What exactly is your solution? a SWAT raid to take down this travesty of
technology?

------
forgottenacc56
There's nothing that will convince the Python 3 haters. So silly. I use
nothing but Python 3 and I rarely if ever find I can't move ahead for lack of
a library. The Python2 only libraries are just being replaced with more up to
date alternatives. This article is total FUD and garbage from yet another
Python 2 ideological holdout dogmatist.

This article would have you believe that if you tried to use Python 3 that
within hours you would hit a library roadblock that would be a showstopper.
Completely wrong, and you have to ask why the author wants to create this
perception.

Python 3 works beautifully and is a pleasure to program.

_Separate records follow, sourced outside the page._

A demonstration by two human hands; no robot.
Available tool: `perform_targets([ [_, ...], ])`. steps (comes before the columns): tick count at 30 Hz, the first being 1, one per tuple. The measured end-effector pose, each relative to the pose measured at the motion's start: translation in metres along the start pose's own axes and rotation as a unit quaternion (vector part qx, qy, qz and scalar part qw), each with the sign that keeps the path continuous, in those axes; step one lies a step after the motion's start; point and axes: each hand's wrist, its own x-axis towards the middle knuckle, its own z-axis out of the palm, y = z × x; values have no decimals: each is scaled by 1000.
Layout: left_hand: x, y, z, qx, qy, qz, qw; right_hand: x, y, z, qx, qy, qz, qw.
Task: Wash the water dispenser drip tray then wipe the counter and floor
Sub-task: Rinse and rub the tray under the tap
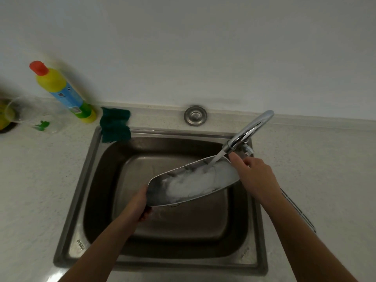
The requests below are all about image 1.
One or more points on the stainless steel sink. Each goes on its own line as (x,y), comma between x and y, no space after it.
(164,202)

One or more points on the yellow and black object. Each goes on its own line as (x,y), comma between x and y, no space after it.
(5,117)

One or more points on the person's right forearm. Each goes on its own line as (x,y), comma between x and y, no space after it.
(305,237)

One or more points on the person's left hand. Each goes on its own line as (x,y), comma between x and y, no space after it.
(135,204)

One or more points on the chrome faucet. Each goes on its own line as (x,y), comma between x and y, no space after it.
(249,130)

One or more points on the yellow dish soap bottle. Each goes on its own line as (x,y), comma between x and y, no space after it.
(63,91)

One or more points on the stainless steel oval plate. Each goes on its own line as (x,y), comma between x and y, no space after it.
(194,182)

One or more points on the green scouring pad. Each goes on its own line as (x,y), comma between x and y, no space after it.
(115,124)

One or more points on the person's left forearm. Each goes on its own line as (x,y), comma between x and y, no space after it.
(102,246)

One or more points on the person's left thumb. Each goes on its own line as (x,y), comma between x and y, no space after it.
(141,195)

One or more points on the round steel hole cover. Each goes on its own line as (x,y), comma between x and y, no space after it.
(195,115)

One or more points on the person's right thumb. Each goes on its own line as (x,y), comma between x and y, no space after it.
(249,161)

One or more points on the person's right hand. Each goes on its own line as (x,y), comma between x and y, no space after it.
(258,179)

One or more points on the clear plastic cup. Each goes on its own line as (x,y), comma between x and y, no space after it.
(29,113)

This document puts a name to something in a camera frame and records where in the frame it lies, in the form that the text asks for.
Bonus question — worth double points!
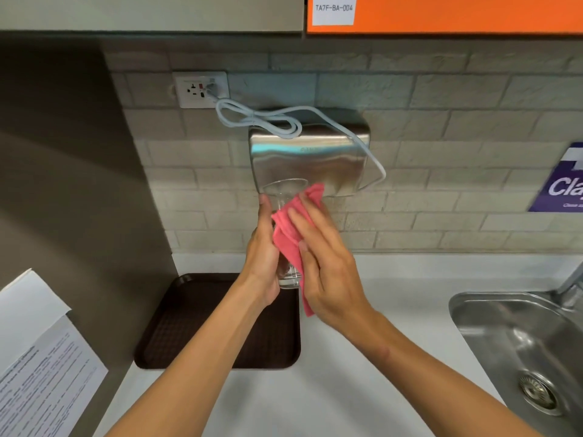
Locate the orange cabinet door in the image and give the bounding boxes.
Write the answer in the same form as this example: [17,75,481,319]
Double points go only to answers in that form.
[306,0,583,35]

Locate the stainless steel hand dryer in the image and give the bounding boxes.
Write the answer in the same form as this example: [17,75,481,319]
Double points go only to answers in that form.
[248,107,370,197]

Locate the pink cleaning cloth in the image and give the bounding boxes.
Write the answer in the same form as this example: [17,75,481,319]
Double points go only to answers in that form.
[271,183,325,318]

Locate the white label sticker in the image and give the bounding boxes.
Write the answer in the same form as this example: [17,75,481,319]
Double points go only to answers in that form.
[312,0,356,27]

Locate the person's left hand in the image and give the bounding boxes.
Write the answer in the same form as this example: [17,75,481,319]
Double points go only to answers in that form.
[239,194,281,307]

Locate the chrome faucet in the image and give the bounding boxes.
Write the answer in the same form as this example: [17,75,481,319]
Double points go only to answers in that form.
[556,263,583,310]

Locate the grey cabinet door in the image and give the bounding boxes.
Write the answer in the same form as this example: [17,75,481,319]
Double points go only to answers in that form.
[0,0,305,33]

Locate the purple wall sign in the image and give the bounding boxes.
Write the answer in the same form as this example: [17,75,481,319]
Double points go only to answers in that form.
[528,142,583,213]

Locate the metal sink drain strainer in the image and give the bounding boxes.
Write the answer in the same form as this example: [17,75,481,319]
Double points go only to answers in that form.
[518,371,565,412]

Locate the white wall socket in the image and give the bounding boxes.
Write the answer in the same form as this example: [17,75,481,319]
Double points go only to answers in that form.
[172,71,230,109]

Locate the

If you WANT to hate Python 3 then you'll find no lack of ways to hate on it
for the next 20 years (HEY! I found some package built by a fellow Python2
holdout! See, it simply is not possible to write the code to upgrade it!
PYTHON 3 IS FINISHED! THE SKY IS FALLING!) etc etc ...

If you want to succeed with Python 3 then that's easily done, you just get on
with it.

No one using Python 3? Flat out lie. Prove me wrong by scientifically
explaining your assertion that no one uses Python 3. Lies, spoken to back the
wishes of the Python2 holdouts to sabotage Python 3 - they hate Python 3 and
will say any lie to bring it down and spread the FUD. I'm wrong? Prove it in
detail with science. Alternatively make vague, handwavey statements about
downloads, as though that defines how many people are writing code today with
a language.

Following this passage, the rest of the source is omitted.